------ EXTRACTED INFORMATION ------

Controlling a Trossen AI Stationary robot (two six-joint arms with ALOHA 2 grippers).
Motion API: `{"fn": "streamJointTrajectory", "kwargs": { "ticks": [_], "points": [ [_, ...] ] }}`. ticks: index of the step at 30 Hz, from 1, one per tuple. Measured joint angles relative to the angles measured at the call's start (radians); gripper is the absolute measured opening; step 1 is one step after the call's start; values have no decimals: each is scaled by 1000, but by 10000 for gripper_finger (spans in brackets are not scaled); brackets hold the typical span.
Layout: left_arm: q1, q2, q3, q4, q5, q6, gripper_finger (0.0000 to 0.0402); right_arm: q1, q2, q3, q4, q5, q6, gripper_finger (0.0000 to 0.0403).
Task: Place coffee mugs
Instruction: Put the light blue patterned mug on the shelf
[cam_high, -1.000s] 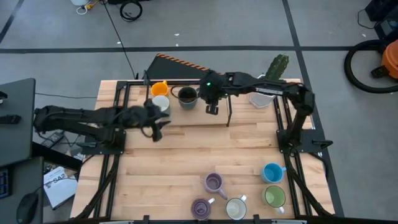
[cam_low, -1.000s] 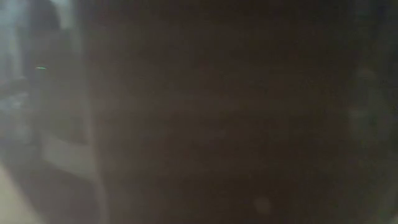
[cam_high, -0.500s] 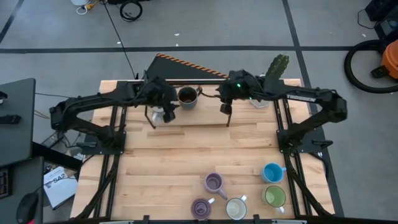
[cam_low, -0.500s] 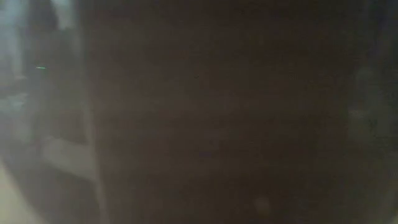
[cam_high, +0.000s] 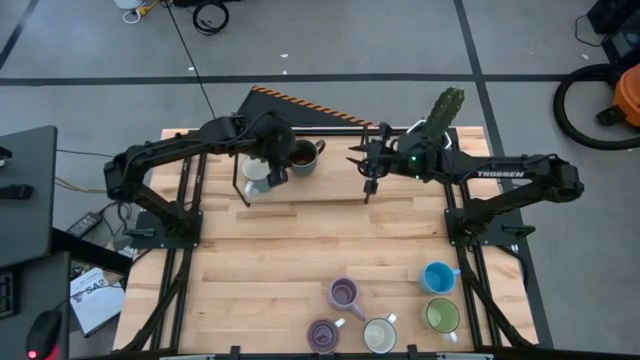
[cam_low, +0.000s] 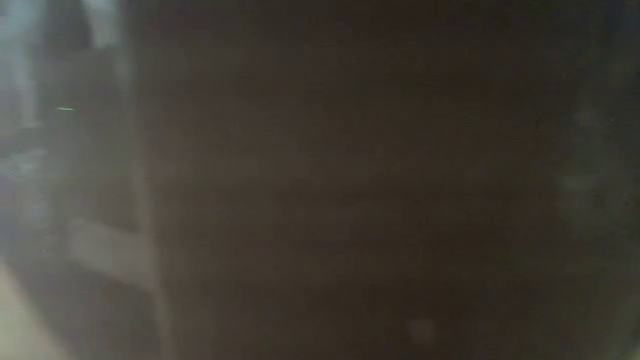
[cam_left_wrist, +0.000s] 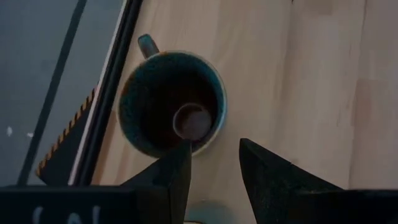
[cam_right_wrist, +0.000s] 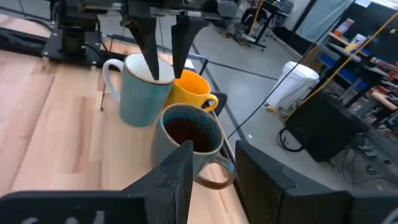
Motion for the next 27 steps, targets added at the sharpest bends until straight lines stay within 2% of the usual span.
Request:
{"fn": "streamJointTrajectory", "kwargs": {
  "ticks": [6, 16, 27],
  "points": [
    [5, 36, 4, 35, -36, 65, 141, 2, -8, -67, 91, -2, -11, 126],
    [6, 137, 5, 59, -5, 122, 141, -7, 0, -73, 124, -34, -10, 126],
    [22, 158, 5, 30, 24, 159, 141, -7, 0, -73, 134, -36, -6, 126]
  ]
}}
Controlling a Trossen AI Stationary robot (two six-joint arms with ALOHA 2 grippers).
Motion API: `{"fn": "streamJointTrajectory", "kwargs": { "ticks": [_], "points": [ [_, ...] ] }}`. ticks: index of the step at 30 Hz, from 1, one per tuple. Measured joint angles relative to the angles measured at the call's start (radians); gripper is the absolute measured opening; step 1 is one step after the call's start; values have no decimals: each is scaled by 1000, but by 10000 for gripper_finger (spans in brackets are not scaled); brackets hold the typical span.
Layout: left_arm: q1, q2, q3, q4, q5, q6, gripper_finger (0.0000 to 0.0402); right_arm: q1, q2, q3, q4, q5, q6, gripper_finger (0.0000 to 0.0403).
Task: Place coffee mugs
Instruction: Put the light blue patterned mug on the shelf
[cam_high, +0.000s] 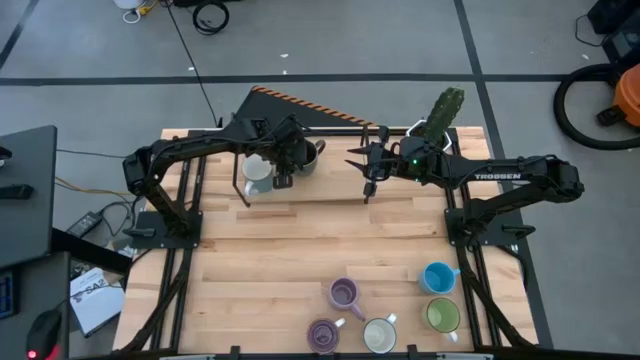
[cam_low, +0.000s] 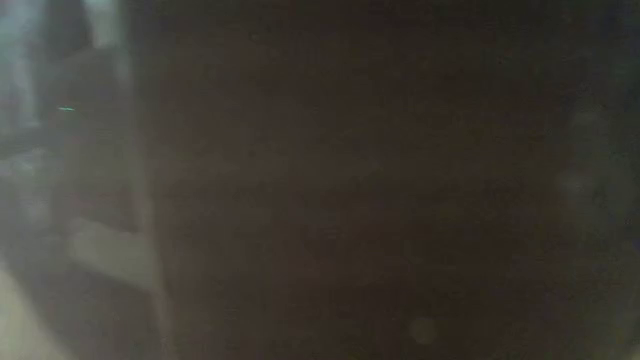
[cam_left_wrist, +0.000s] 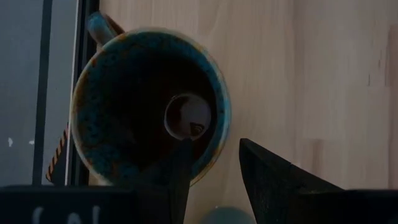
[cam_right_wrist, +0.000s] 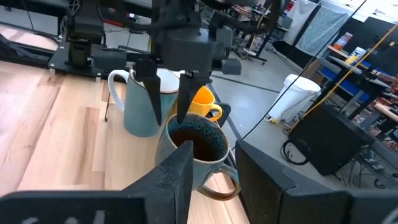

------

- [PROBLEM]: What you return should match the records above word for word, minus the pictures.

- [OUTPUT]:
Controlling a Trossen AI Stationary robot (two six-joint arms with ALOHA 2 grippers).
Motion API: `{"fn": "streamJointTrajectory", "kwargs": { "ticks": [_], "points": [ [_, ...] ] }}`. ticks: index of the step at 30 Hz, from 1, one per tuple. Measured joint angles relative to the angles measured at the call's start (radians); gripper is the absolute measured opening; step 1 is one step after the call's start; values have no decimals: each is scaled by 1000, but by 10000 for gripper_finger (spans in brackets are not scaled); brackets hold the typical span.
Layout: left_arm: q1, q2, q3, q4, q5, q6, gripper_finger (0.0000 to 0.0402); right_arm: q1, q2, q3, q4, q5, q6, gripper_finger (0.0000 to 0.0403).
Task: Place coffee mugs
Instruction: Put the light blue patterned mug on the shelf
[cam_high, -1.000s] 
[cam_low, -1.000s] 
[cam_high, -0.500s] 
[cam_low, -0.500s] 
[cam_high, +0.000s] 
[cam_low, +0.000s] 
[cam_left_wrist, +0.000s] 
[cam_right_wrist, +0.000s] 
Motion for the next 27 steps, targets added at the sharpest bends until straight lines stay within 2% of the usual span.
Request:
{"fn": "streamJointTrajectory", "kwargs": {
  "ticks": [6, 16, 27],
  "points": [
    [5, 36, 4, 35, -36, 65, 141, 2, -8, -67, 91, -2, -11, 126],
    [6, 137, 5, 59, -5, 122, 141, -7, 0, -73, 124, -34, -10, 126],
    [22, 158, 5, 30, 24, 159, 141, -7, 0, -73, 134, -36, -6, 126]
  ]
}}
Controlling a Trossen AI Stationary robot (two six-joint arms with ALOHA 2 grippers).
Motion API: `{"fn": "streamJointTrajectory", "kwargs": { "ticks": [_], "points": [ [_, ...] ] }}`. ticks: index of the step at 30 Hz, from 1, one per tuple. Measured joint angles relative to the angles measured at the call's start (radians); gripper is the absolute measured opening; step 1 is one step after the call's start; values have no decimals: each is scaled by 1000, but by 10000 for gripper_finger (spans in brackets are not scaled); brackets hold the typical span.
Layout: left_arm: q1, q2, q3, q4, q5, q6, gripper_finger (0.0000 to 0.0402); right_arm: q1, q2, q3, q4, q5, q6, gripper_finger (0.0000 to 0.0403).
Task: Place coffee mugs
Instruction: Put the light blue patterned mug on the shelf
[cam_high, +0.000s] 
[cam_low, +0.000s] 
[cam_left_wrist, +0.000s] 
[cam_right_wrist, +0.000s] 

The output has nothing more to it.